All string/byte checks run in O(n). ASCII data is validated in a tight loop; non-ASCII triggers a one-time chars() traversal or UTF-8 decode. These functions are designed for high-throughput pipelines, parsers, and validators.

Functions§

is_unicode_assignable
Returns true if all characters in s are Unicode Assignables.
is_unicode_assignable_bytes
Returns true if bytes are all valid Unicode Assignables.

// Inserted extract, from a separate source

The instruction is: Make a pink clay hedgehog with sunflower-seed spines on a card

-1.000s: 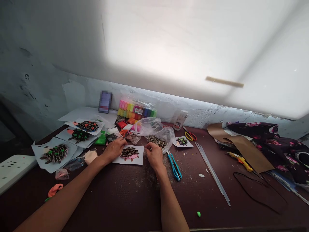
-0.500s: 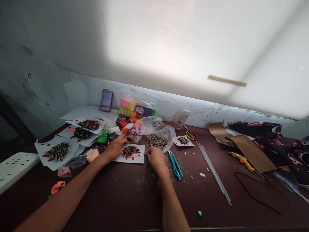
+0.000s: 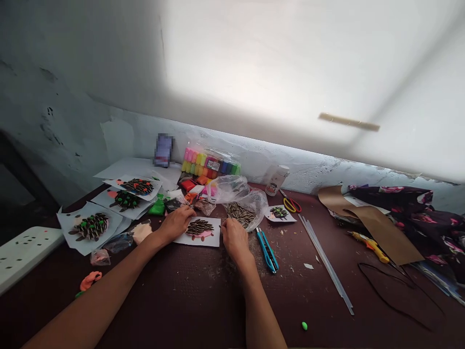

is_unicode_assignable_char
Returns true if c is a Unicode Assignable character per RFC 9839.
is_unicode_scalar
Returns true if all code points in s are Unicode scalar values.
is_unicode_scalar_bytes
Returns true if bytes are valid Unicode scalar values.
is_unicode_scalar_char
Returns true if c is a Unicode scalar value per RFC 9839.
is_xml_char
Returns true if c is an XML Character as defined in RFC 9839.
is_xml_chars
Returns true if all characters in s are XML Characters.
is_xml_chars_bytes
Returns true if bytes are all valid XML Characters.